Apocrine sweat gland adenocarcinomas (AACs) account for 0.7% to 2.2% of all skin-associated tumors in dogs (1,2,3,4,5,6,7). Even though AACs are rather uncommon neoplasms, a busy small animal clinic or diagnostic laboratory encounters at least a few of these tumors every year. Most available veterinary literature on AACs focuses predominantly on the morphologic appearance, whereas little prognostic or behavioral data have been published. In the only retrospective study reporting postexcisional behavior of AACs, none of 26 dogs diagnosed with AAC had distant metastasis, even though lymphatic invasion was present in 9 out of 40 (22.5%) AACs (4). On the other hand, most general veterinary pathology and oncology textbooks (2,3,8,9,10), as well as several review papers (6,11,12) and individual case reports (13,14,15), indicate that canine AACs have distant metastatic potential, in addition to local invasive behavior. This conflicting information in veterinary literature about behavior of AACs inevitably results in inconsistent prognoses by diagnostic pathologists for dogs with excised AACs.

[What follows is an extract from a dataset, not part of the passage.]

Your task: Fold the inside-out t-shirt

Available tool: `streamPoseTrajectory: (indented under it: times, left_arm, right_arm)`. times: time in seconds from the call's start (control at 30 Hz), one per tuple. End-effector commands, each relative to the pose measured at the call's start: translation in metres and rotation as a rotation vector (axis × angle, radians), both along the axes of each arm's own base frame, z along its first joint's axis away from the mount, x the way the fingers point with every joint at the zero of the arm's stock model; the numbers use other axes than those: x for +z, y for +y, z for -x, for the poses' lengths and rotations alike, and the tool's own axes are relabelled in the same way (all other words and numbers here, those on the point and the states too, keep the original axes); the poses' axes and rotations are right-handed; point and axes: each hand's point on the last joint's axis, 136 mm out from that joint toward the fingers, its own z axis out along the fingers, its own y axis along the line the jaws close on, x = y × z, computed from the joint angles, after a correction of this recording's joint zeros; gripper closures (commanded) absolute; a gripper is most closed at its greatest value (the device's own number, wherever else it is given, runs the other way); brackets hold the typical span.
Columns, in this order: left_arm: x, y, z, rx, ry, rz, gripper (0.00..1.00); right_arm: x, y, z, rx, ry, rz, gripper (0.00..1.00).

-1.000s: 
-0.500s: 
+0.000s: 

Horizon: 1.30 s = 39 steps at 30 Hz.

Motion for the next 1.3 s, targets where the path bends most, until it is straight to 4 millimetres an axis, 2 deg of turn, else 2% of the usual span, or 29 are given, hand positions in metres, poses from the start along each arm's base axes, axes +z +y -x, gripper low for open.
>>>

The purpose of this study was to determine postexcisional behavior of canine AACs and to identify relevant histological features for prediction of clinical behavior of AACs by using cases submitted to diagnostic laboratories and clinical data obtained from veterinarians by a survey.

Materials and methods

Skin biopsy cases submitted to the Histovet Surgical Pathology (Guelph, Ontario) and Yager-Best Histovet Histological and Cytological Services (Rockwood, Ontario) between 1987 and 1995, as well as cases submitted to the Department of Veterinary Pathology at the Western College of Veterinary Medicine (Saskatoon, Saskatchewan) between 1987 and 1998 were used for this retrospective study. All AACs diagnosed during these periods were reviewed. Tumors with questionable sweat gland origin and those originating from the skin overlying or adjacent to the mammary glands, footpads, or anus were excluded, so as to remove possible mammary, eccrine, or anal sac adenocarcinomas, some of which are extremely difficult to differentiate from dermal AACs (8).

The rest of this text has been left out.